ACTIVITY:
Collect all lines from the listing that include the string "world".

SOURCE DATA:
___

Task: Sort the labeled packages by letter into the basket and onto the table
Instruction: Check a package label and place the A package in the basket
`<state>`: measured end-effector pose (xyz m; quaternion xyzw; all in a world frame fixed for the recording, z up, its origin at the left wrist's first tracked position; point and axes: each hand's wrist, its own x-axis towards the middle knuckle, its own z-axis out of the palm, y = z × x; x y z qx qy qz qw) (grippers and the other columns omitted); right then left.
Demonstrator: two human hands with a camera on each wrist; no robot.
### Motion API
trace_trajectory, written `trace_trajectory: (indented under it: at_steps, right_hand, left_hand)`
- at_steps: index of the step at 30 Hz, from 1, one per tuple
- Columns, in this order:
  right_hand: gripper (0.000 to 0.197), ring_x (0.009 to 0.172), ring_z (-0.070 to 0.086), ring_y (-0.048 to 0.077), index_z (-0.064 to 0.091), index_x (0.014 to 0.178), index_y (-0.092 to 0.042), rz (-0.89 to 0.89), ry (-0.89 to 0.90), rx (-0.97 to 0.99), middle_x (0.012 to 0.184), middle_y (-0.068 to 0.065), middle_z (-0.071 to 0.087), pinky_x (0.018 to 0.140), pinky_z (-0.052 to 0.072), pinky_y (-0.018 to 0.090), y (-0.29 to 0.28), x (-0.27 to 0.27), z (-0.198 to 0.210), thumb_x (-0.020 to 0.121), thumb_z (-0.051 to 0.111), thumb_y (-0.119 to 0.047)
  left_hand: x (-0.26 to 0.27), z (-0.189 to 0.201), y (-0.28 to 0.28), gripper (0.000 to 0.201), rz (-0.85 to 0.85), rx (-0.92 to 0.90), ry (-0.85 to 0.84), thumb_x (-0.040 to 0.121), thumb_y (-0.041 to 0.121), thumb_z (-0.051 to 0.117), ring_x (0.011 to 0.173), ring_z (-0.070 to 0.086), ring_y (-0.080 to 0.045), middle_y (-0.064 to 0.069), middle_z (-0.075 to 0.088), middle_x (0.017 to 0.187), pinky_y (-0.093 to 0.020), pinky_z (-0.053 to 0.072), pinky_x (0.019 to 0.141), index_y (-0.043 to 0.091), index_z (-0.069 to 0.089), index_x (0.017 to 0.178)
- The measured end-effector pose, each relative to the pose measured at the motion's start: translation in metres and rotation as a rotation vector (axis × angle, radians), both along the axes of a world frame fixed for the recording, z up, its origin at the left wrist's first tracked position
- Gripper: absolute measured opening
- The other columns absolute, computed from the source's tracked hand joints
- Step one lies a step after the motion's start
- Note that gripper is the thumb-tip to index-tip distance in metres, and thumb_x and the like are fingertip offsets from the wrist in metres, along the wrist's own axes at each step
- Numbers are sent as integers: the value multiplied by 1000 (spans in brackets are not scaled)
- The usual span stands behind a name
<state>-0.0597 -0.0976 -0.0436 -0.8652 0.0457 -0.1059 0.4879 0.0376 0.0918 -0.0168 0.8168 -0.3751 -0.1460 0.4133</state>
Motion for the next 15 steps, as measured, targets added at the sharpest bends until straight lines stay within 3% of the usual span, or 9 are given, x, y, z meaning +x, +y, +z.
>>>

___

RESULT FOR THIS TASK:
`<state>`: measured end-effector pose (xyz m; quaternion xyzw; all in a world frame fixed for the recording, z up, its origin at the left wrist's first tracked position; point and axes: each hand's wrist, its own x-axis towards the middle knuckle, its own z-axis out of the palm, y = z × x; x y z qx qy qz qw) (grippers and the other columns omitted); right then left.
- The measured end-effector pose, each relative to the pose measured at the motion's start: translation in metres and rotation as a rotation vector (axis × angle, radians), both along the axes of a world frame fixed for the recording, z up, its origin at the left wrist's first tracked position

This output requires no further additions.